My comment is this middle passage racism thing was huge, I have found that every culture with colonialist roots; be it America, Portugal, France, Australia, Spain, Italy, there the racism based on skin color lingers. The downside is when there was no colonialist ideology most countries still had wars between clans and tribes; this includes Europe, and Africa. With that being said,"I travel on." Nowhere is perfect but I want a country without that lingering white at top, black at bottom racism.

Do you have an opinion on Panama and The Seychelles?

I am an african american who is strongly considering moving to Ecuador. Id like to know your opinion on the current state of  racism there in Cuenca!

Pupp:  Hope you see this post.  I am a single woman moving to Ecuador in early November and bringing my adult Cane Corso.  I wonder if you are still coming, where you will locate, and what did you decide about your dogs?

Mspre -- I will not move to Ecuador for another month, however, I have been there a couple of times, and find that insofar as racism is concerned, it is not that much unlike USA.  Taxi probably won't stop for you in certain areas depending on your dress; I am a woman and when in a business-type setting find Ecuadorian women to present an attitude that strongly resembles jealousy, that sort of thing.  I mainly encountered that in Quito.

Hector good answer expectations and what is your income....what rent do you expect in what area...and do you expect to drive or take a bus see this all matters.,,great answer

Black american well your not even totally accepted in america yet....cabs not call stop there...
I think everyone needs some one to hate......regretfully it is true...that is their problem every ones they dont like tall women, they dont like gays, they dont fat people, they dont like old people it is always something......but lets turn it to a pisitive...
At least we know who is hating abd who to stay away from because these people give off bad energy and are not nice human beings...so you really should not be getting in their cab...god is warning you in advance stay away....i think that is great...you dont want to get in nd tgen have him drive your son some where he does not want  to be and be attacked.  i would prefer to wave to another can happily...  i had someone drive me to a cemetary and it was no pleasant...so smile and move on....make a negitive a positive that is what my grandmother use to say...she would  say dont dwell. ?.move on.....thats life...no one saud it wouldbe a bowel of cherries..there is a reason for all these old sayings they were not talking to them selves they were life experiences...wave at them and smile...dont let them bother you or your son or they win.....
[Moderated: Off topic]

Hello everyone, I would be remiss if I didn't comment on this subject.  We were raised in Seattle and taught from day one that we are all God's Children.  Being color blind is the only way to go.  Every time someone acts like that they are missing out on the opportunity to interact with someone else.  They miss the light and the sharing their fellow earthlings would share with them.  It is totally their loss.  Each of us has something special to share with one another.  We lose that sharing when we put up silly artificial barriers like race or religion.  Hate is something people dreamed up.  It is so much more  natural, relaxing and fun to give and or care about each other.  We have not seen any racial type activity here in Ecuador.  I am sure given the chance, the haters will come out.  Yet hate knows no color, nor creed.  The live and let live attitude of most Ecuadorians is great to see and we need to learn from it.  Many of the "old" attitudes are fading and we all need to see each other as people, not different but all from one family.  I realize this sounds like a Sermon, but wanted to tell you what I think.  One thing I noticed is that we all bleed red blood.  Another is that it is so much easier to be kind than mean.  I do not think you will experience the type of race problems here.  We welcome all people here.  Each of you have something special to share with us and we do not want to miss it.  I am not a Preacher, but gees let's enjoy our lives and one another!!

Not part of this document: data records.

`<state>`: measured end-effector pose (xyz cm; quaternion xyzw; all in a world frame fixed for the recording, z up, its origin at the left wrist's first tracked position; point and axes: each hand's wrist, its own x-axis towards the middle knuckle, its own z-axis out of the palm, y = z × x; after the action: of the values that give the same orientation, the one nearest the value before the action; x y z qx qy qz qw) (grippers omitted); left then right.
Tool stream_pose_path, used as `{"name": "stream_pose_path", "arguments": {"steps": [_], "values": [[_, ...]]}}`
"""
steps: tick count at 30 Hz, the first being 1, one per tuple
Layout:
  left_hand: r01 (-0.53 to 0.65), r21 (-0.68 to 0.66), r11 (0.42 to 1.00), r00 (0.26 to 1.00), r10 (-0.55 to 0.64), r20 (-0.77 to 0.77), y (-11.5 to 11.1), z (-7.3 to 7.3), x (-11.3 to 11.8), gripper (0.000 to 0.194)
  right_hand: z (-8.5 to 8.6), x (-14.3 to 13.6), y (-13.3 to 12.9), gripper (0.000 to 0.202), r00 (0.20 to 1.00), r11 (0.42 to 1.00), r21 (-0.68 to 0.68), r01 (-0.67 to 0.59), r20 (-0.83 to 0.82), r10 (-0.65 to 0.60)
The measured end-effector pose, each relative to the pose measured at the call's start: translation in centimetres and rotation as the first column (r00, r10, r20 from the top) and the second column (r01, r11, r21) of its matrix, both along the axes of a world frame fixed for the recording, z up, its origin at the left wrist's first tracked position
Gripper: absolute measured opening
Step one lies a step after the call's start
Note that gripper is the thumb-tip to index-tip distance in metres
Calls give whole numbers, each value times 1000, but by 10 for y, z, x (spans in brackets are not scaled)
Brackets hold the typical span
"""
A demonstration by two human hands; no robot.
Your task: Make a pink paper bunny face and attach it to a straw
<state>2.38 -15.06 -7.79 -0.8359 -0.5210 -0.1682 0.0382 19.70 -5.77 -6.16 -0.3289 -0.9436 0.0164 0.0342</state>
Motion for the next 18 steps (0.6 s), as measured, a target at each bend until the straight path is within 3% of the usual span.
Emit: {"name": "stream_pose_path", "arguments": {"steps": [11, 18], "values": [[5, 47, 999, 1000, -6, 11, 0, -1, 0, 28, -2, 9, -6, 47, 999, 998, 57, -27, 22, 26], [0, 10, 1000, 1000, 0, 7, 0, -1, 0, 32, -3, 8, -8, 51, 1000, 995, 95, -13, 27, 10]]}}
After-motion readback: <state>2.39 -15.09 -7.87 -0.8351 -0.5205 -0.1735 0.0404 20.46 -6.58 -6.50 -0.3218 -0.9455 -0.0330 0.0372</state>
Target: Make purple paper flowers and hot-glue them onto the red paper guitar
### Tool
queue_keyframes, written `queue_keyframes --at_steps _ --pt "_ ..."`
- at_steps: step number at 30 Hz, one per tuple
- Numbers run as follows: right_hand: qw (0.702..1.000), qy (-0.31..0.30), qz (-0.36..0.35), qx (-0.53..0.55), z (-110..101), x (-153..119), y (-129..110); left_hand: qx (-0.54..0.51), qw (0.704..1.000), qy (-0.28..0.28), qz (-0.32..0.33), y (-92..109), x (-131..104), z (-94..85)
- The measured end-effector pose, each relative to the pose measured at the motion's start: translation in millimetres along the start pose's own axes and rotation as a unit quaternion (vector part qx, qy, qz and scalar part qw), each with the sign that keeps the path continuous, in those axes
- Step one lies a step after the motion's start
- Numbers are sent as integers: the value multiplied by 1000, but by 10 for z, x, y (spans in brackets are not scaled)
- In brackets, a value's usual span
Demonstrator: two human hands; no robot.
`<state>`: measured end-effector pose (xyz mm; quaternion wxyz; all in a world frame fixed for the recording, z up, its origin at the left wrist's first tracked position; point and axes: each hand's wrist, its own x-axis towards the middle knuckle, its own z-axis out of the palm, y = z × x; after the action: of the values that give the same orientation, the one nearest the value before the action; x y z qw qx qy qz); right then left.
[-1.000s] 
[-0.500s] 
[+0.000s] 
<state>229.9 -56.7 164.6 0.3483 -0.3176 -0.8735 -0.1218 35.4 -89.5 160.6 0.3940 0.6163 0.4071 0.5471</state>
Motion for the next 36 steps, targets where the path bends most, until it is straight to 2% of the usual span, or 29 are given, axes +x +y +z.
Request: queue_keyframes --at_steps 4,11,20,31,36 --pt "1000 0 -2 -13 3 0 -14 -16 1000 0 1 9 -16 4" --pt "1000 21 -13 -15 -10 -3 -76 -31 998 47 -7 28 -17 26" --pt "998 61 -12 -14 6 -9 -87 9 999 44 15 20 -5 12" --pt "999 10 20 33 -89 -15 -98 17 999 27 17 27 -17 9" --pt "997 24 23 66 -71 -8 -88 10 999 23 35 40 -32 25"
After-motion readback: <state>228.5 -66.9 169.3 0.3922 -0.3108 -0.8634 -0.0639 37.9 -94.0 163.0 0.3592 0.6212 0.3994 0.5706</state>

Still Living It and Loving It, here in Bahia , Ecuador

If you're being drawn to Ecuador, just go. Regarding racism, consider that according to the Southern Poverty Law Center, there are more than 1000 organized hate groups throughout the USA. Add to that the racially biased that you might work with or sit next on a bus; Ecuador might be a cakewalk. Just go with an open and vigilant mind.  There's something to be learned from both negative and positive experiences. I'm willing to bet that you are going to meet many more good people than bad.

Every encounter is an opportunity to open someone's mind. You could be the first..."white, black,gringo, iceback" that breaks the stereotype that person has in their mind.

Don't become a reaction to another person's problem... or you make it your own.

Oh, you might ask what is an "iceback". I had a cameraman who went to work in California. When he learned that some Americans referred to Mexicans as "wetbacks" he decided as Canadians we must be "icebacks.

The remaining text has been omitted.